Enterovirus D68 (EV-D68) was first isolated from children with respiratory disease in 1962. No outbreaks of infection were detected until the late summer and early fall of 2014, and then in 2016 and 2018. During these epidemics of respiratory disease, some children developed polio-like paralysis. We have recently published a paper showing that isolates of EV-D68 from 1962 through 2014 are capable of infecting cells of the nervous system, disproving the hypothesis that neurotropism of the virus is a recently acquired phenotype.
Multiple isolates of EV-D68 from 1962, 2009, and 2014 were used to infect cortical neurons and astrocytes derived from human induced pluripotent stem cells. All viral isolates productively infected astrocytes, and all but one (from 2014) infected neurons. All the EV-D68 isolates replicated in brain slice cultures produced from young mice, a culture system that we previously used to study Zika virus neurotropism. Within the brain slices, the virus infected both neurons and astrocytes.
These observations clearly demonstrate that since 1962 EV-D68 has been able to infect cells of the nervous system. This property, called neurotropism, is not a phenotype that has recently been acquired by the virus, as has been put forward by others.
How then do we explain the sudden epidemic emergence of EV-D68 in 2014 and its association with paralysis?
Because our experiments involve application of virus directly to cells, we only measure the neurotropism of the virus. Whether or not the virus has recently acquired the ability to invade the central nervous system, a property known as neuroinvasion, is not known. However it is unlikely that EV-D68 would evolve to be neuroinvasive, as entry into the central nervous system is a dead end: the virus cannot leave and hence cannot be transmitted to others.
Addressing the origin of the EV-D68 epidemics beginning in 2014 might provide insight into infection associated paralysis. It is possible that the epidemic spread of the virus was a consequence of selection of a viral mutation that improved transmission among humans. Viral genome changes that increase viral reproduction, leading to higher virus titers in respiratory aerosols, could have this effect. The presence of higher virus loads in infected individuals could in turn have had an ancillary effect: to allow virus entry into the central nervous system. Unfortunately it will be difficult to identify such mutations. There is as yet no aerosol transmission model for EV-D68 infection, and as always, animal models do not always inform about what happens in humans.

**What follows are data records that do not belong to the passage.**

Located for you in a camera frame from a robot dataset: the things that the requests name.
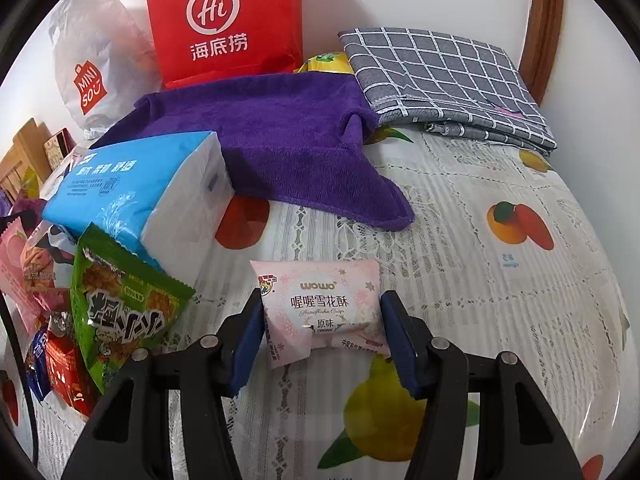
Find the pink peach snack packet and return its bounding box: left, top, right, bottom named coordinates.
left=1, top=217, right=41, bottom=336

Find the red snack packet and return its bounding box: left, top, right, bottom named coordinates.
left=46, top=330, right=100, bottom=417

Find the pink panda chips bag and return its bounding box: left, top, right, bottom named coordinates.
left=21, top=220, right=77, bottom=312

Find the fruit print tablecloth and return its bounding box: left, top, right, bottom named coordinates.
left=167, top=128, right=639, bottom=479

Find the red Haidilao paper bag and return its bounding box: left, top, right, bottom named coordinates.
left=146, top=0, right=303, bottom=89

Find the pink wowo snack packet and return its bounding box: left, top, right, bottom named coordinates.
left=250, top=260, right=388, bottom=368

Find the white Miniso plastic bag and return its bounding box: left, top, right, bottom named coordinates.
left=49, top=0, right=162, bottom=141

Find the purple towel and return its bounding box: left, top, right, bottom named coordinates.
left=96, top=72, right=414, bottom=231

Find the blue snack packet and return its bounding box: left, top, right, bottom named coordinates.
left=25, top=326, right=51, bottom=403

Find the yellow snack bag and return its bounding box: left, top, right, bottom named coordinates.
left=295, top=52, right=354, bottom=75

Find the small patterned box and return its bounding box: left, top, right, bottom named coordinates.
left=43, top=128, right=76, bottom=170

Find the blue tissue pack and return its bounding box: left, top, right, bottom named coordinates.
left=43, top=131, right=234, bottom=285

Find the wooden chair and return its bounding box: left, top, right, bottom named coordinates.
left=0, top=118, right=52, bottom=204

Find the green snack packet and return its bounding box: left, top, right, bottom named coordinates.
left=70, top=224, right=195, bottom=392

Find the brown wooden door frame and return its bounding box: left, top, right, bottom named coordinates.
left=518, top=0, right=564, bottom=104

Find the grey checked folded cloth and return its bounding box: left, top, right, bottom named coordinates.
left=338, top=27, right=556, bottom=155

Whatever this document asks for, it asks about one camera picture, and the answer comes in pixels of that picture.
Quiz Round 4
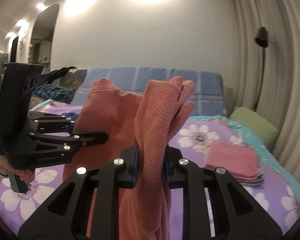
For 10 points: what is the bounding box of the black cloth on pillow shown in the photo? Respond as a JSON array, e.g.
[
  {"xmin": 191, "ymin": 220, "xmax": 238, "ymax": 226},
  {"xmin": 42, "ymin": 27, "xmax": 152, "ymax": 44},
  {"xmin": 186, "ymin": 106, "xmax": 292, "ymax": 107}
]
[{"xmin": 39, "ymin": 66, "xmax": 77, "ymax": 85}]

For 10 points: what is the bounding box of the dark floral pillow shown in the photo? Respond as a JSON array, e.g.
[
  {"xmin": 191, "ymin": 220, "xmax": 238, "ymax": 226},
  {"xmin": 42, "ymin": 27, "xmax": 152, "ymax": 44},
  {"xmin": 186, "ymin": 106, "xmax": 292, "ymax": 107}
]
[{"xmin": 59, "ymin": 69, "xmax": 88, "ymax": 91}]

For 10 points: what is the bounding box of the coral red knit garment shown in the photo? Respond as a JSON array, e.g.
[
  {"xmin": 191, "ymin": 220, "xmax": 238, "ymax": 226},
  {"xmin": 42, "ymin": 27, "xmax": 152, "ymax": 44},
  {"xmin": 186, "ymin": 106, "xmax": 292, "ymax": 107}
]
[{"xmin": 65, "ymin": 79, "xmax": 194, "ymax": 239}]

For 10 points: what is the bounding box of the beige curtain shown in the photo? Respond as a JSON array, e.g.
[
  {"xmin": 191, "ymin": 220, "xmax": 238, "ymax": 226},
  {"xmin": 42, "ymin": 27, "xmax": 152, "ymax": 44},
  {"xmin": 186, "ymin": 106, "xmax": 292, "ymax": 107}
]
[{"xmin": 233, "ymin": 0, "xmax": 300, "ymax": 184}]

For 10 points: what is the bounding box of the teal fuzzy blanket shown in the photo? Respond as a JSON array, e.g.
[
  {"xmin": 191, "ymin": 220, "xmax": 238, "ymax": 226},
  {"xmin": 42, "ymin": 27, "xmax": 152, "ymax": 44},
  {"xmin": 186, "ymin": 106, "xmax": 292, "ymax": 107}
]
[{"xmin": 32, "ymin": 84, "xmax": 75, "ymax": 104}]

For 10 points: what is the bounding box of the person's left hand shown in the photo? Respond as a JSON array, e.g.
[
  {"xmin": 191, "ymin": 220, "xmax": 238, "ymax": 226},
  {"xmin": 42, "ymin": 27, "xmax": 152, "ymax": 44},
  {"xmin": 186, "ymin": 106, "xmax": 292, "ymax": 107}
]
[{"xmin": 0, "ymin": 155, "xmax": 35, "ymax": 183}]

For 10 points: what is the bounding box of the green cushion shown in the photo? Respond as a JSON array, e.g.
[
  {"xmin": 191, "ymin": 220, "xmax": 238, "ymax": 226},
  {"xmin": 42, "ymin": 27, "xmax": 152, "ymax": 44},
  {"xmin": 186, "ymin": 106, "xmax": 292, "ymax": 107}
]
[{"xmin": 229, "ymin": 107, "xmax": 279, "ymax": 149}]

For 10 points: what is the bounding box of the blue plaid pillow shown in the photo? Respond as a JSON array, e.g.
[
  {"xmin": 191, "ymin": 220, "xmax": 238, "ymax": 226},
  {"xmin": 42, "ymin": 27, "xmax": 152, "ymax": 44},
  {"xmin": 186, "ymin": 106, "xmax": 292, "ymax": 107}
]
[{"xmin": 70, "ymin": 67, "xmax": 226, "ymax": 116}]

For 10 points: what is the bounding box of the pink folded clothes stack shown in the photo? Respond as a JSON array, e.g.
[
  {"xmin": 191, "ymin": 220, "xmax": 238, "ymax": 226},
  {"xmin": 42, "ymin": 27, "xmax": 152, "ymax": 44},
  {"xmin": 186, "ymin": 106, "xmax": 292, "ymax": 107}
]
[{"xmin": 203, "ymin": 142, "xmax": 264, "ymax": 186}]

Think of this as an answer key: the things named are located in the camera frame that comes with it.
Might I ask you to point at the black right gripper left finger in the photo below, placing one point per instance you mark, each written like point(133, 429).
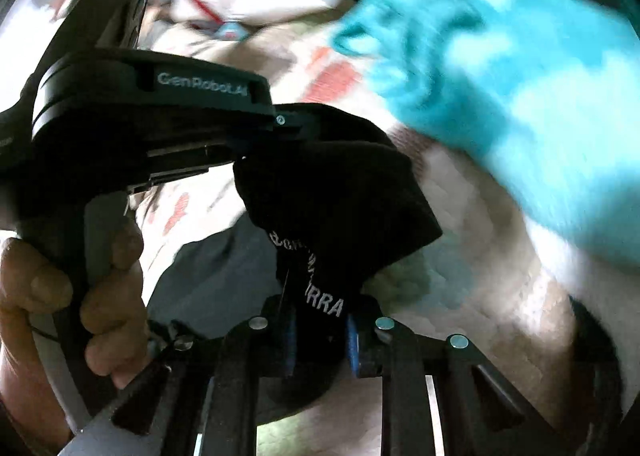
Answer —
point(198, 397)

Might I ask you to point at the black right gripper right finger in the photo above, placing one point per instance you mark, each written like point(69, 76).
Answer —
point(445, 396)

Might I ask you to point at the black pants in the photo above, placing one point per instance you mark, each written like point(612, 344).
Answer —
point(329, 202)

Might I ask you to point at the heart patterned quilt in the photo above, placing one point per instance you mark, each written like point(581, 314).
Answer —
point(560, 323)

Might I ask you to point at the turquoise fleece blanket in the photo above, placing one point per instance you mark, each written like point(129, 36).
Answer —
point(543, 94)

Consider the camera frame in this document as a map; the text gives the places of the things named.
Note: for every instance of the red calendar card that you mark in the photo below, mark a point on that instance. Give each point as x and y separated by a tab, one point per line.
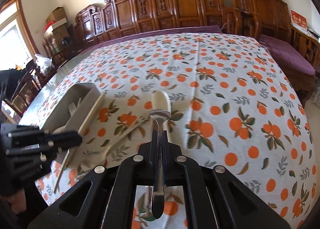
298	20

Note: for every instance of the carved wooden armchair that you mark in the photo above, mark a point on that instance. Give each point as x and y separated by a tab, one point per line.
271	18

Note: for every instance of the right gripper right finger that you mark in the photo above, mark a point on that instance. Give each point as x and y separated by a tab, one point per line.
214	197

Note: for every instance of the left hand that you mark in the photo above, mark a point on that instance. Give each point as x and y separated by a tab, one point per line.
17	201

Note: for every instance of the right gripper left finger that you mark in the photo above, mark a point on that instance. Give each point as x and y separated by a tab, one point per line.
103	198

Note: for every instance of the dark wooden dining chair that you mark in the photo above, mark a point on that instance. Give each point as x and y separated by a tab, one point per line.
19	87

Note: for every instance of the white plastic fork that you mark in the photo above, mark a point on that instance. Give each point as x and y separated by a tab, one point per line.
65	111

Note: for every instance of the metal spoon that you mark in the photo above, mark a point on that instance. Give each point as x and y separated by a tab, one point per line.
157	198

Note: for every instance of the large white rice spoon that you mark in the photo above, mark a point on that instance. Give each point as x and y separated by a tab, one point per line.
113	151

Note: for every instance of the cardboard boxes stack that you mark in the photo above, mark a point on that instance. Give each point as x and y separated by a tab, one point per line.
56	34

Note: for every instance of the white plastic bag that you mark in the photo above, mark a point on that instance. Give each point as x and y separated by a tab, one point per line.
45	64

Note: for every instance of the orange print tablecloth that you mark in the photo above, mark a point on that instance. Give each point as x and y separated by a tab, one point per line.
231	105

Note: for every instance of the carved wooden sofa bench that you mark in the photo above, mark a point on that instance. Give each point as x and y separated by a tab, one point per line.
121	18

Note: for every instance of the purple armchair cushion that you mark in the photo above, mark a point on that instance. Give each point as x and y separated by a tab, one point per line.
286	56

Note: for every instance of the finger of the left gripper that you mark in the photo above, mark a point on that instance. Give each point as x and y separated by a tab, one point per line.
60	138
17	132

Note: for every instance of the grey rectangular utensil tray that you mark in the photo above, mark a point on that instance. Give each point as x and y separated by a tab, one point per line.
89	94

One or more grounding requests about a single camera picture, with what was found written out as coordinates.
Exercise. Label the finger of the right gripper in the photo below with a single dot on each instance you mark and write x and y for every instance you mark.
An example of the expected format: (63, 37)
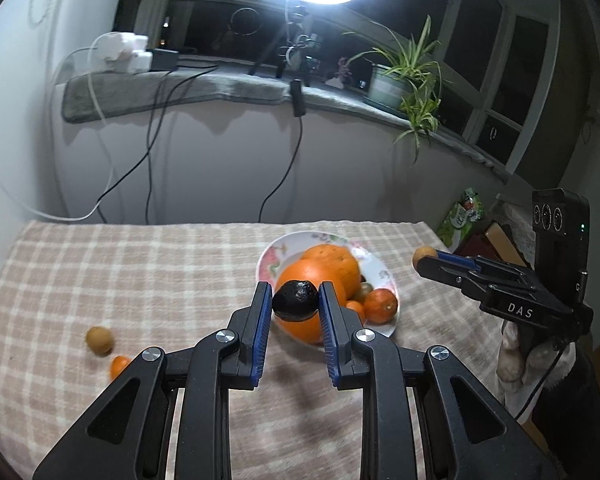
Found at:
(460, 277)
(459, 262)

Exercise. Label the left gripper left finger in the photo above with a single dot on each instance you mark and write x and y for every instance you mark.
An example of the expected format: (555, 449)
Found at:
(163, 398)

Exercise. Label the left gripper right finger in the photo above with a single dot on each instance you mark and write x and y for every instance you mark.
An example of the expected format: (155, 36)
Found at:
(423, 408)

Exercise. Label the brown longan fruit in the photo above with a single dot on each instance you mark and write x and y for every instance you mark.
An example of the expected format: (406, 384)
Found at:
(423, 252)
(100, 340)

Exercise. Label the small tangerine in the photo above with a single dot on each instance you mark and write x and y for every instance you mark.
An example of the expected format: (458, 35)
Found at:
(117, 366)

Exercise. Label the tangerine with stem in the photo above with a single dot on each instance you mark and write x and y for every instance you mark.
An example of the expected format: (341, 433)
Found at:
(380, 306)

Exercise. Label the green brown kiwi fruit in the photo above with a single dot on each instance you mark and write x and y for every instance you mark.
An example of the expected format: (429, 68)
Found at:
(363, 291)

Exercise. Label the large rough orange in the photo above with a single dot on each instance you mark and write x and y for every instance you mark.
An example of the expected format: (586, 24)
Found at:
(341, 262)

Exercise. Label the large smooth orange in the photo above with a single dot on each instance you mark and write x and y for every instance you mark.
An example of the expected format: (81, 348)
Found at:
(309, 331)

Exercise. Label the dark plum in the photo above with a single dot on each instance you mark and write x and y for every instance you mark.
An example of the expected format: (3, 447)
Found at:
(296, 301)

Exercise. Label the floral white plate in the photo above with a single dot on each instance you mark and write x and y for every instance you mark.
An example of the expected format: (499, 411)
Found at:
(362, 281)

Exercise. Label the medium tangerine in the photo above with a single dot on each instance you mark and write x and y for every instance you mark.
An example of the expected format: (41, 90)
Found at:
(358, 308)

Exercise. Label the gloved right hand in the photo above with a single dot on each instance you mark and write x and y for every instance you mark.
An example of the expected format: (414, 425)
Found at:
(520, 379)

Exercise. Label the red boxes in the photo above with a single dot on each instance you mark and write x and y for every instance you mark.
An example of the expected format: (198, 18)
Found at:
(489, 239)

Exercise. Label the green carton box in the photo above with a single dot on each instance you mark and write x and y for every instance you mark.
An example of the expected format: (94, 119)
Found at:
(460, 219)

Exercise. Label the checked pink tablecloth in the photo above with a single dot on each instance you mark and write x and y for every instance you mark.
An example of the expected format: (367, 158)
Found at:
(165, 286)

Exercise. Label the potted spider plant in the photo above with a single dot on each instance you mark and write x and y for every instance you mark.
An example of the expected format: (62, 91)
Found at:
(408, 64)

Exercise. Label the black tripod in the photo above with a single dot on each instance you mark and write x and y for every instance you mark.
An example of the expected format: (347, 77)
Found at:
(293, 45)

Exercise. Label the black power adapter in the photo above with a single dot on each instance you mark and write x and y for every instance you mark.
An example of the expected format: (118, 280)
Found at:
(163, 60)

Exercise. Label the white power strip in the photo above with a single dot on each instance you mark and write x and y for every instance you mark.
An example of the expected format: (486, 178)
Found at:
(123, 52)

A different aspect of the epidemiology of EV-D68 has been less discussed, and that is the role of non-viral factors in the epidemic spread of infection. In this case, lessons from poliomyelitis are instructive. Before 1900, poliomyelitis was a sporadic disease, and only isolated cases were reported. After that year, epidemics of increasing size were observed. The difference was ultimately traced to improvements in sanitation, including development of toilets and sewers. Before 1900, poor sanitation led to infection with poliovirus very early in life, when infants were still protected from paralytic disease by maternal antibodies. With improvements in sanitation, infection was delayed until a time when maternal antibodies were no longer present. Hence cohorts of increasing size became susceptible to infection and introduction of virus into these populations led to epidemics. In some ways it was fortunate that genome sequencing was not available in the early 1900s, which made us look elsewhere to solve the problem of the changing pattern of poliovirus infection. While genome sequencing can be enormously informative, it is all too easy to blame mutation for certain phenotypes; looking elsewhere might be more productive.
Is epidemic EV-D68 a disease of modern sanitation? Not in the same way as poliomyelitis was, but is it possible that improved sanitation has changed the microbiome of children to alter their susceptibility to infection with EV-D68? Perhaps climate change has led to conditions that favor aerosol transmission of the virus. Polymorphisms in the human genome could influence the susceptibility of rare children to EV-D68 associated paralysis, but why these would become penetrant only in 2014 is not clear. These and other hypothesis to explain epidemic emergence of EV-D68 should be explored before taking the easy route of blaming the viral genome.